Peregrine believes breeding for worm resistance is essential considering increasing resistance to anthelmintics on a national scale. High worm burdens are also a challenge on his 370 acre farm since moving away from mixed farming, so having resistant animals is hugely valuable.

As a result, he carries out individual ewe fecal egg counting and saliva testing in order to produce worm resistance EBVs. Having generated the first EBVs last year, this is the first season where animals have been selected for natural worm resistance. He is one of a small number of flocks in the country recording such parameters, although the Performance Recorded Lleyn Group tests around 3,000 animals a year.

Ewes lamb inside in March-April to enable greater accuracy of data recording. They will be provided with a grass and a Mole Valley Farmers Mineral Pack TMR at housing. Six weeks prior to lambing, homegrown barley and SoyPass will be added, and maybe some wheat, if grass silage quality is not sufficient.

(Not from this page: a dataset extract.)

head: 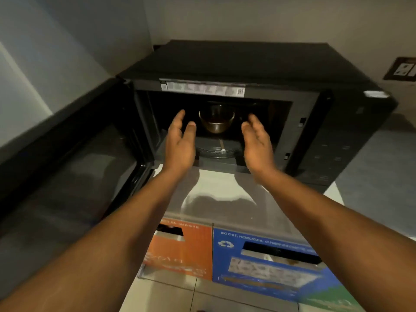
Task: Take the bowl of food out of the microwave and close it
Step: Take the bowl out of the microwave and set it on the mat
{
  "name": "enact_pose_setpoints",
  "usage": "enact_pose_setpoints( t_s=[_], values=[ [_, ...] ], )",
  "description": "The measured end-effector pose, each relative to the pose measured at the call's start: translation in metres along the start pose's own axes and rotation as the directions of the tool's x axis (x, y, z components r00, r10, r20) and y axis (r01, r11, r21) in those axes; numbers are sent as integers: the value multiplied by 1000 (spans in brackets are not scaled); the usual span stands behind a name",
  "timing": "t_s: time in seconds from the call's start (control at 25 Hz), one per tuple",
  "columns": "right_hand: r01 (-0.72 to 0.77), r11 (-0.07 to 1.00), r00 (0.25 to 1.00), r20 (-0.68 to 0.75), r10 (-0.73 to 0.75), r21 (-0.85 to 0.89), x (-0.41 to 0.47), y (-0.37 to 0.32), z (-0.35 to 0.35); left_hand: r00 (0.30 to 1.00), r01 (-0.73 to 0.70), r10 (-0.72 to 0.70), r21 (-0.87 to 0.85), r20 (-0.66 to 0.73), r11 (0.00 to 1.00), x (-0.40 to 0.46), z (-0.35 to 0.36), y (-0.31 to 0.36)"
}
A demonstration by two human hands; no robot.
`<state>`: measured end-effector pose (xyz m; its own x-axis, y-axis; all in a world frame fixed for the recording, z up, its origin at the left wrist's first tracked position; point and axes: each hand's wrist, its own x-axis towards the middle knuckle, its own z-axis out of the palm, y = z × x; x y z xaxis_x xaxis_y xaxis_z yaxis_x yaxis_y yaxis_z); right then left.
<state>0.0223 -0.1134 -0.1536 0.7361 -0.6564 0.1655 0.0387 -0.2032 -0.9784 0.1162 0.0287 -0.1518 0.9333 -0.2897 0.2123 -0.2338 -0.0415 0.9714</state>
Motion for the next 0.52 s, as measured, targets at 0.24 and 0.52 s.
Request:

Mole Valley Farmers carries out grass silage mineral analysis for Peregrine and designs a specific mineral pack for the flock in response. This includes Biotin, along with higher levels of vitamin E this year, following Peregrine’s request. He also buys fertiliser from Mole Valley Farmers including copper, zinc and selenium.

He adds: “Mole Valley Farmers is a good company to deal with. I think they are fair and straight. They never do predatory pricing for you and they mix their own minerals.”

When ewes and lambs go out to grass, the aim is for them to do as much as possible of grazed grass alone to maximise efficiencies. Ewe lambs will be given a little more support, with fodder beet provided in addition.